▶ _Work request_: Repeat only the lines running from the beginning of the material through the line that contains "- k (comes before".

--------------------

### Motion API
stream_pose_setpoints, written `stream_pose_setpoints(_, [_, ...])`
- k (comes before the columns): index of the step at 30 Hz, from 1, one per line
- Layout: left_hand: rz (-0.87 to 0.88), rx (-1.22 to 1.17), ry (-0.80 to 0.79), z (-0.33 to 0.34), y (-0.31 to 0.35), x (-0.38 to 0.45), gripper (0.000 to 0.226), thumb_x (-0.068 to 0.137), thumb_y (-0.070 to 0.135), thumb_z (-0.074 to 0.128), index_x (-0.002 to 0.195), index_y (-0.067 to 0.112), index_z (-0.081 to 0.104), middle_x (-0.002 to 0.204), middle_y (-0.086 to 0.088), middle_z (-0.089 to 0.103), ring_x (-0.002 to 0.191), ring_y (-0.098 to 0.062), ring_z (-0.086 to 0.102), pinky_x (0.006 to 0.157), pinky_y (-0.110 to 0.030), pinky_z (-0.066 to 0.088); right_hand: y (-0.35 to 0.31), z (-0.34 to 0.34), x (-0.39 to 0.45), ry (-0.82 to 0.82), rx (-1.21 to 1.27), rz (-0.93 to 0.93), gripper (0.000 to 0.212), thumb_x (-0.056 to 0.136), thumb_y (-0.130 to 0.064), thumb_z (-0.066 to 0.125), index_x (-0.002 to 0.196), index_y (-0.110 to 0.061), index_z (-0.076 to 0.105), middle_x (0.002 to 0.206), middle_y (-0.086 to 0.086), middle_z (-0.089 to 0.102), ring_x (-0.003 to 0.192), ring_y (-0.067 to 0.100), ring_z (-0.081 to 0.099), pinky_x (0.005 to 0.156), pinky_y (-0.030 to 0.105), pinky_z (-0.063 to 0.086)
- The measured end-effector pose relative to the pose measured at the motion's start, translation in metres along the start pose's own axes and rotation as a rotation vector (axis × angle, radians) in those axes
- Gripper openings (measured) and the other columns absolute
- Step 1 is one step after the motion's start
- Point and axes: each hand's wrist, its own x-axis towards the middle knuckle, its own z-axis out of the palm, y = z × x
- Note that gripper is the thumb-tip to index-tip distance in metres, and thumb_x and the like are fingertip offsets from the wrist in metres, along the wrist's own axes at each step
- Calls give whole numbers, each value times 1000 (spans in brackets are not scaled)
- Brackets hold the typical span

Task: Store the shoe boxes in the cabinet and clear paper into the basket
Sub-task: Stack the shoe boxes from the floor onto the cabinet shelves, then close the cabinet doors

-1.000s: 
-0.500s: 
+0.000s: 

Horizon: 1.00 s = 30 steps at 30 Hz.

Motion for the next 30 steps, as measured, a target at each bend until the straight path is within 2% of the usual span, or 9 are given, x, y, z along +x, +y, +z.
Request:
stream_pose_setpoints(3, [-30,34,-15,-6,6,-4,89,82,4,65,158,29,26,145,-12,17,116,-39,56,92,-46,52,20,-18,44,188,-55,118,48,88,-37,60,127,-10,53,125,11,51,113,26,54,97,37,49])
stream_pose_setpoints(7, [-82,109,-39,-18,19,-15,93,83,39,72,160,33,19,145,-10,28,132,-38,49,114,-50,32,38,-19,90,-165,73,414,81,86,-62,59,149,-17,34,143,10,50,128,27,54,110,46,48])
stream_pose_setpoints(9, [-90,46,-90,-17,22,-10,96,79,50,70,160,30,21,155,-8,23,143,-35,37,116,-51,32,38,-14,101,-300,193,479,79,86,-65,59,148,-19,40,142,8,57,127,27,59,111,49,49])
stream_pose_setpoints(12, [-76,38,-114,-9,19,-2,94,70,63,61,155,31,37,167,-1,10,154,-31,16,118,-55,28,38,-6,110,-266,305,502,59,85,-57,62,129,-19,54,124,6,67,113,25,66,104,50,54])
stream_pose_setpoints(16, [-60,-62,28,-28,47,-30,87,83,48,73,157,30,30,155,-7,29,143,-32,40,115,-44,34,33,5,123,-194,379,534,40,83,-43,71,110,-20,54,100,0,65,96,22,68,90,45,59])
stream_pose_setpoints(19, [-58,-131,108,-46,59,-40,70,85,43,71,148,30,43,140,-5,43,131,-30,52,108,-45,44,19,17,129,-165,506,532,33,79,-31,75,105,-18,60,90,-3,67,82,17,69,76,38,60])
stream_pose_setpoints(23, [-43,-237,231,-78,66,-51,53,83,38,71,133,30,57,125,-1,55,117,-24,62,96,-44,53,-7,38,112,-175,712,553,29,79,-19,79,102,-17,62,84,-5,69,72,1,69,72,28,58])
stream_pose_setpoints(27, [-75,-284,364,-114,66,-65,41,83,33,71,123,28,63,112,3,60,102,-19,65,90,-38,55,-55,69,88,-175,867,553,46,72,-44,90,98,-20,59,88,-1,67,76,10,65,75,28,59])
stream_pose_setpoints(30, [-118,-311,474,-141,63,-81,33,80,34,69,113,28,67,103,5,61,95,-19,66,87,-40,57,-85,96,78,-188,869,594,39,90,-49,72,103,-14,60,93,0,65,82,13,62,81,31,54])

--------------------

▶ _Task result_:
### Motion API
stream_pose_setpoints, written `stream_pose_setpoints(_, [_, ...])`
- k (comes before the columns): index of the step at 30 Hz, from 1, one per line

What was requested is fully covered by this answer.